The song began with the sisters Patty and Mildred Hill. Mildred wrote the melody and Patty wrote the lyrics, and the song was called Good Morning to All. The lyrics we know today were not added until later: Happy Birthday to You – song and lyrics together – was first published in 1911.

In 1935, a piano arrangement of the song was published and copyrighted by the Summy Company. That copyright passed through many permutations of the company as it became the Summy-Birchard Company (1950s), then Birch Tree Group Limited (1970s); in 1988 it was absorbed into Warner/Chappell Music. That publisher was ruthless in enforcing its copyright: if you used the song in a movie, a TV show, or even sang it in public they were entitled to a cut.
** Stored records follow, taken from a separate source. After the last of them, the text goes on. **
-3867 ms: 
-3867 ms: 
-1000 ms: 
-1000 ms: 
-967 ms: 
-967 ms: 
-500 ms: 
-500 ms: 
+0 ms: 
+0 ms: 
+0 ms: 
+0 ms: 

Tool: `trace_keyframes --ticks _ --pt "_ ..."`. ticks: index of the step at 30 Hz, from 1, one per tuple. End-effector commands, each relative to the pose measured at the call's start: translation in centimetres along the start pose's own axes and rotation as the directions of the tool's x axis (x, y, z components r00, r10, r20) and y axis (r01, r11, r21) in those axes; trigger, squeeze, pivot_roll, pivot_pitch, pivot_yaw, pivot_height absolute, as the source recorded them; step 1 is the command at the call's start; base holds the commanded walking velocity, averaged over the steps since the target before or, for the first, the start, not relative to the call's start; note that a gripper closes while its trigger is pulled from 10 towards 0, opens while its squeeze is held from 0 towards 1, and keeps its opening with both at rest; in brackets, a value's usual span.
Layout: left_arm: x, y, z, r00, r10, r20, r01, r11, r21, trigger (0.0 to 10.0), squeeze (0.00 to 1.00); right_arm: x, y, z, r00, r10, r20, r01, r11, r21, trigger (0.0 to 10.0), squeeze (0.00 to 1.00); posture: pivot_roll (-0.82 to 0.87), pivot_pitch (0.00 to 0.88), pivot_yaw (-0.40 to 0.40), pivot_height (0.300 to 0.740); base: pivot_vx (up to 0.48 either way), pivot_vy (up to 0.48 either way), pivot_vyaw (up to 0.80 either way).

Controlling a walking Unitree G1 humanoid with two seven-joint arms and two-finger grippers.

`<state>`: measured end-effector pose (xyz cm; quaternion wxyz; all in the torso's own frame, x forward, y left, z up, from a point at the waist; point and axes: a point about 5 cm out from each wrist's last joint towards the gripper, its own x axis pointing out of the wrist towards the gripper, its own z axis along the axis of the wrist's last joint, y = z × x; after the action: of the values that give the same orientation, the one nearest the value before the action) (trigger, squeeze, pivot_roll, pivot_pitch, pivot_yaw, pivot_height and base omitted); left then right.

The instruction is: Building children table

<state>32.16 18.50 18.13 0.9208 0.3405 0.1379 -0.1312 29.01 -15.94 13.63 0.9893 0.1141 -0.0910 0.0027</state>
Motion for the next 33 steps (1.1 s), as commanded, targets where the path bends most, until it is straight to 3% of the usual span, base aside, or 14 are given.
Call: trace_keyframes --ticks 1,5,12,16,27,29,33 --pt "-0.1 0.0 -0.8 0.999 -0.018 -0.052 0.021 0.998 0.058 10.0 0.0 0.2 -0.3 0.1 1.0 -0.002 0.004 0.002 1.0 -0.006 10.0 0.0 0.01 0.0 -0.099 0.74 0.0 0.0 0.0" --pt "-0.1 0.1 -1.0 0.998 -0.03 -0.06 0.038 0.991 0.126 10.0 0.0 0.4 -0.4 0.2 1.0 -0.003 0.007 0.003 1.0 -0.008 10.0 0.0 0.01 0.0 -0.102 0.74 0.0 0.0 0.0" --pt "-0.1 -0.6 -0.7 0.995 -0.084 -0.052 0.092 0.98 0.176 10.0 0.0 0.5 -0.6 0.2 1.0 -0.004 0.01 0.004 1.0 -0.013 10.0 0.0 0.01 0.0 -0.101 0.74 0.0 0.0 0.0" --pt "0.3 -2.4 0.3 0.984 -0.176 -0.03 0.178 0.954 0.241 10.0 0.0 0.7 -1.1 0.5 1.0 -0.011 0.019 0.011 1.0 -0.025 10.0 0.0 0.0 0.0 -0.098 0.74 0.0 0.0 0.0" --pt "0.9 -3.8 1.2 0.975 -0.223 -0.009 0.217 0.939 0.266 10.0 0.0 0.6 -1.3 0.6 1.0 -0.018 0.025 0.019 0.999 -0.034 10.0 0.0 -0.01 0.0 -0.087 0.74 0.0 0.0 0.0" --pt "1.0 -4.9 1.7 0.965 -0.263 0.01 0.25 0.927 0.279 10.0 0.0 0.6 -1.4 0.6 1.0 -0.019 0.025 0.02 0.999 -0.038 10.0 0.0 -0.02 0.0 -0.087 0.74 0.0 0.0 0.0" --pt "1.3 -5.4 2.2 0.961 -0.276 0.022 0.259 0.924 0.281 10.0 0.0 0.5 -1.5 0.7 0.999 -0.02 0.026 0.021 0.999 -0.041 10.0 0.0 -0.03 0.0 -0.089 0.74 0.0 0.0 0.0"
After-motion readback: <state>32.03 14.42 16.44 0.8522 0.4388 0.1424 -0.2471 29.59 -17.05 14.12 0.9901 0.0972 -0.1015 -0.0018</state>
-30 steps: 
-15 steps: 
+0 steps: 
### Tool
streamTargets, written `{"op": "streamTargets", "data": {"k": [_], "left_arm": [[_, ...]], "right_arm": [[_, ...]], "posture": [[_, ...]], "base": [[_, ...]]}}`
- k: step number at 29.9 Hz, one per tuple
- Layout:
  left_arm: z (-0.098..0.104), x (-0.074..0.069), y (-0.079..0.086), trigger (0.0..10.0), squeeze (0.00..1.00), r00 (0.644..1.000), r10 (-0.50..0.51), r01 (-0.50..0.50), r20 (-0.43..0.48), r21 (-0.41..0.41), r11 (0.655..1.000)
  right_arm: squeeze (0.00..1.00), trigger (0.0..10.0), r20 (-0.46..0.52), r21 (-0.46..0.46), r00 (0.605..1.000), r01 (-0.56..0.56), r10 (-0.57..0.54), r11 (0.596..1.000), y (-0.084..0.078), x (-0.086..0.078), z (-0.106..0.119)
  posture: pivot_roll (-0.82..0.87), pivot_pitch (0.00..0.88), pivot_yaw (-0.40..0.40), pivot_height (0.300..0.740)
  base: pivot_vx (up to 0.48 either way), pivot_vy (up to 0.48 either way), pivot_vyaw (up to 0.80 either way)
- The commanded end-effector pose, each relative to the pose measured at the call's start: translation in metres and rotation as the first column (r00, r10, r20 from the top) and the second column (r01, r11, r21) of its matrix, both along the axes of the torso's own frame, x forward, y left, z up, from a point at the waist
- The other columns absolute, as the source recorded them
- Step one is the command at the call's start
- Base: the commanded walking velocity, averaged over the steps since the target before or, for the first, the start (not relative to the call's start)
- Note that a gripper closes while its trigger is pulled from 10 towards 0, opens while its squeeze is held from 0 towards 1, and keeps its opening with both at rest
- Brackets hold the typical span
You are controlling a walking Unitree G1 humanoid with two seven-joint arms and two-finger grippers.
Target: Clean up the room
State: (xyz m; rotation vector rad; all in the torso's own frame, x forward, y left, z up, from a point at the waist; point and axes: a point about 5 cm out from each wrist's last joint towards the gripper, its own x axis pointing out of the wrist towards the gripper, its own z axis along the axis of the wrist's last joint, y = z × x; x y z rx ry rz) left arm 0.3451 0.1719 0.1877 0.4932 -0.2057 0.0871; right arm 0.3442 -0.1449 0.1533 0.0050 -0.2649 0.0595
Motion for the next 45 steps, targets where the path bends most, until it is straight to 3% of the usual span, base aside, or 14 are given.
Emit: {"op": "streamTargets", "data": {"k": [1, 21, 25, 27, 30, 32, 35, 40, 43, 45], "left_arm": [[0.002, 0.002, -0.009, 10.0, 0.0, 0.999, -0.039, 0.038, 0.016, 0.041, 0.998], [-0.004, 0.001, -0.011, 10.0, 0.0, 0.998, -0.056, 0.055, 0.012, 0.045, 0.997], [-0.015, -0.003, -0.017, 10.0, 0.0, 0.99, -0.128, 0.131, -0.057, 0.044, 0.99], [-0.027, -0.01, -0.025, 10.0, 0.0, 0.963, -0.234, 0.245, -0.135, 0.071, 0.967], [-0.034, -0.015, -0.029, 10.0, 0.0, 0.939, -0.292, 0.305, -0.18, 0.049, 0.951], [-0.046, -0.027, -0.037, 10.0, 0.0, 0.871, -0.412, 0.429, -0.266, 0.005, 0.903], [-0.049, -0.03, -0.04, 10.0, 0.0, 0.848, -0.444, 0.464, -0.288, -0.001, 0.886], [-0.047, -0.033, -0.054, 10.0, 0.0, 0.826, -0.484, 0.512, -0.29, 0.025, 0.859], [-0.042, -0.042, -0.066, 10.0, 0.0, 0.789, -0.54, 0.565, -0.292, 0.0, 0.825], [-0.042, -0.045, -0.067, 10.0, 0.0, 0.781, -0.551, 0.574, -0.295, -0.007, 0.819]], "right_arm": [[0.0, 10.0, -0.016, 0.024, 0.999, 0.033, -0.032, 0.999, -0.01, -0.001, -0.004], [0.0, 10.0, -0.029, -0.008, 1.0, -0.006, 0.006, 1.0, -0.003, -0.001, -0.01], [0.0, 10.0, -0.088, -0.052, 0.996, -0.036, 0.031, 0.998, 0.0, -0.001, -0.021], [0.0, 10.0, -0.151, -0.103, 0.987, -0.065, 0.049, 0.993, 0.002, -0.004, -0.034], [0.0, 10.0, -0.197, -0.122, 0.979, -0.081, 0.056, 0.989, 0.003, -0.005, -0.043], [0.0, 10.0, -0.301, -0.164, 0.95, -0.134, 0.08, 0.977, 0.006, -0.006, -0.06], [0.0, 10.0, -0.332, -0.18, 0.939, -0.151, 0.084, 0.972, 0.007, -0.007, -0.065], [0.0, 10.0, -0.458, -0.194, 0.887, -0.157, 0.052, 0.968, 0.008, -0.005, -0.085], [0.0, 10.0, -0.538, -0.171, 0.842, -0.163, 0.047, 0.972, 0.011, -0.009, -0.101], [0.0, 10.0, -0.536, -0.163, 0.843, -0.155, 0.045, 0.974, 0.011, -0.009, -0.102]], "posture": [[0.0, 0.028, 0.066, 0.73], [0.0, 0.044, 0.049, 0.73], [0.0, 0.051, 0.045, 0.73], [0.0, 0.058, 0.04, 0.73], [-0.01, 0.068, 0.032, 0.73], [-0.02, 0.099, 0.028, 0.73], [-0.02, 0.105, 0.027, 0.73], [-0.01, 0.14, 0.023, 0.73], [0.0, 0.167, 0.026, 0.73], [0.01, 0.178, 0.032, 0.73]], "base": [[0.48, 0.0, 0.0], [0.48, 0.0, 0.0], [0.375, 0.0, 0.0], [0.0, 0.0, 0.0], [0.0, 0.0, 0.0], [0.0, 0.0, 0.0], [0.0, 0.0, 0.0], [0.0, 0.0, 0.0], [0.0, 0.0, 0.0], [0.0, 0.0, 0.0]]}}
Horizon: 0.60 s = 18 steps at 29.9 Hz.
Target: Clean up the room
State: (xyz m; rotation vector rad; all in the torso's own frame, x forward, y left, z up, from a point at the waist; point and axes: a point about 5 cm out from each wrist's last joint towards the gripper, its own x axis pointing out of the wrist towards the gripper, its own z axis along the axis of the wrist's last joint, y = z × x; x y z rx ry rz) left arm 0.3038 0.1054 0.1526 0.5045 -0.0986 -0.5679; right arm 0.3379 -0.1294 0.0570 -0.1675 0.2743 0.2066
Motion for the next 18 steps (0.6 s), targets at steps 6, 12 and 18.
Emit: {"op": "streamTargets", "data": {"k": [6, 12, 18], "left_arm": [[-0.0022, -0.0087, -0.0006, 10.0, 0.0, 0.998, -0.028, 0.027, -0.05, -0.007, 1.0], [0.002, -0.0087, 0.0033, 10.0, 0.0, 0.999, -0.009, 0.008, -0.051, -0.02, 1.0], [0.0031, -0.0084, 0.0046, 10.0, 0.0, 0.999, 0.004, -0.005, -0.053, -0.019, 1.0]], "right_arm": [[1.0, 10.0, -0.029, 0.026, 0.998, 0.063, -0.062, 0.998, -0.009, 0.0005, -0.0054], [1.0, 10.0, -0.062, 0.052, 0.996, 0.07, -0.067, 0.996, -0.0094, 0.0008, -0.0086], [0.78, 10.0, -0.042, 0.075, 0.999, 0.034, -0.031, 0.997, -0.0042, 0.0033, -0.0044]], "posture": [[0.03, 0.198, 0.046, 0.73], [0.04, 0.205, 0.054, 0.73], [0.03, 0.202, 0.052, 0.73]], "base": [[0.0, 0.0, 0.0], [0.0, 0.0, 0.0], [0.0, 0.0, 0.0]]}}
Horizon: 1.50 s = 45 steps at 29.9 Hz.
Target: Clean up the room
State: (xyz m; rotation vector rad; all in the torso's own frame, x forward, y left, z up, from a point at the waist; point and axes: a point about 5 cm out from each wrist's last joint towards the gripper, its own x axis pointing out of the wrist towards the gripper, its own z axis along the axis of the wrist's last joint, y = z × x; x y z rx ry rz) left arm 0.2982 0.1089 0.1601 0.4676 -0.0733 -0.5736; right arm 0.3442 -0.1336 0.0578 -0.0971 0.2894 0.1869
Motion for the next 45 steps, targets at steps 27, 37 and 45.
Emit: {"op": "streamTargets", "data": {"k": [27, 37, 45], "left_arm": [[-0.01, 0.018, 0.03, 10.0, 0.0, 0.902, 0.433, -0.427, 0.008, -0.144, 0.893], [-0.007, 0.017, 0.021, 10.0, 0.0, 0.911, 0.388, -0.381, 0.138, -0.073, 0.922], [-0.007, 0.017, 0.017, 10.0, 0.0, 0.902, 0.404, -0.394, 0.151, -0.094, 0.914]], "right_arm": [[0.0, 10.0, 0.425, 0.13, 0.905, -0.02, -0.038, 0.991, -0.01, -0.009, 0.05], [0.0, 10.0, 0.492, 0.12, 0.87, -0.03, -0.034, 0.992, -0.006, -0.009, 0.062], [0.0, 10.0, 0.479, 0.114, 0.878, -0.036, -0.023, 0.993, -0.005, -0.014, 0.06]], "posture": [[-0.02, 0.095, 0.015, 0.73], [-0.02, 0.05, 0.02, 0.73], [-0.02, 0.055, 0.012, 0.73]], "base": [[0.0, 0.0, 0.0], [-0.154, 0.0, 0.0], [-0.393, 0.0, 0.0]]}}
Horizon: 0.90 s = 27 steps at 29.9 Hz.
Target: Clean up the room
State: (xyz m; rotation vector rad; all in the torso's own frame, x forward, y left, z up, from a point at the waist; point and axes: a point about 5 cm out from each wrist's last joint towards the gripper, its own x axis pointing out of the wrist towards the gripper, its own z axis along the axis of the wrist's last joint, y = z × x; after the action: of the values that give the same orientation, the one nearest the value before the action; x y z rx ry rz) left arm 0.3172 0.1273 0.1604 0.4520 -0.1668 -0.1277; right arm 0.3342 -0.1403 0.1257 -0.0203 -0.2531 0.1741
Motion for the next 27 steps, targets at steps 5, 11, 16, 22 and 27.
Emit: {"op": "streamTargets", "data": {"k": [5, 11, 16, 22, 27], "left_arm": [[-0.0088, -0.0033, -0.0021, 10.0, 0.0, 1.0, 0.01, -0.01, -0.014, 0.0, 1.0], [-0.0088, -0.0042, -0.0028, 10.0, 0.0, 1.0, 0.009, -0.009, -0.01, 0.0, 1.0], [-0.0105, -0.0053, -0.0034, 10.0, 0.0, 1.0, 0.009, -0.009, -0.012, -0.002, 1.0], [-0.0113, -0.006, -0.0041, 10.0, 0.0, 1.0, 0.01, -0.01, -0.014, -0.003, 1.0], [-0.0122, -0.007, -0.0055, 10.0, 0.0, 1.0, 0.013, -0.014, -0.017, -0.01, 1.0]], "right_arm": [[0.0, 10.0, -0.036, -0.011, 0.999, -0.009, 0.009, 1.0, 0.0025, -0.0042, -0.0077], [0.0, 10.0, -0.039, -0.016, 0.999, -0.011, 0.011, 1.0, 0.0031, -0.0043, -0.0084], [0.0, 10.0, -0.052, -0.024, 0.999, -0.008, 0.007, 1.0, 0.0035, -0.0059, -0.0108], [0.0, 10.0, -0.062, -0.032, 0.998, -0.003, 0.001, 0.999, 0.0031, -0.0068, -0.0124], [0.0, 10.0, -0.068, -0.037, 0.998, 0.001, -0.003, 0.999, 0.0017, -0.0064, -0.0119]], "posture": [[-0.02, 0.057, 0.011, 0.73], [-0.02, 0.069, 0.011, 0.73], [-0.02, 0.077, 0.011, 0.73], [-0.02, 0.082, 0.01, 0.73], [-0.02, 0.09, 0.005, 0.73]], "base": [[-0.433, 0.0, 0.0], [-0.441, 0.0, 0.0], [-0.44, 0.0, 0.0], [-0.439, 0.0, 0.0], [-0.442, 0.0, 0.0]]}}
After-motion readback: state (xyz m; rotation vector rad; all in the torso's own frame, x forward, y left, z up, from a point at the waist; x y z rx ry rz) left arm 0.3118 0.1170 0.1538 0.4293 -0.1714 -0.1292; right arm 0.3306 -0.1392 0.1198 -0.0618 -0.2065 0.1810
By 2008, Happy Birthday to You was collecting two million US dollars a year in royalties for Warner/Chappell.

Several shows made fun of this by offering alternative birthday songs. My favourites are from Futurama:

And the seventeen minute long metal anthem “Spirit Journey Formation Anniversary” from Aqua Teen Hunger Force.

However, in 2013 a documentarian named Jennifer Nelson changed everything. She sued Warner/Chappell, claiming that they did not own the copyright to the song and thus were owed no royalties. The lawsuit was long and messy, but the result was clear: she was right. The 1935 copyright applied to a specific piano arrangement and not the song itself. Warner/Chappell paid out US$14 million to groups who had previously paid them to perform the song, and Happy Birthday to You is now in the public domain forever more.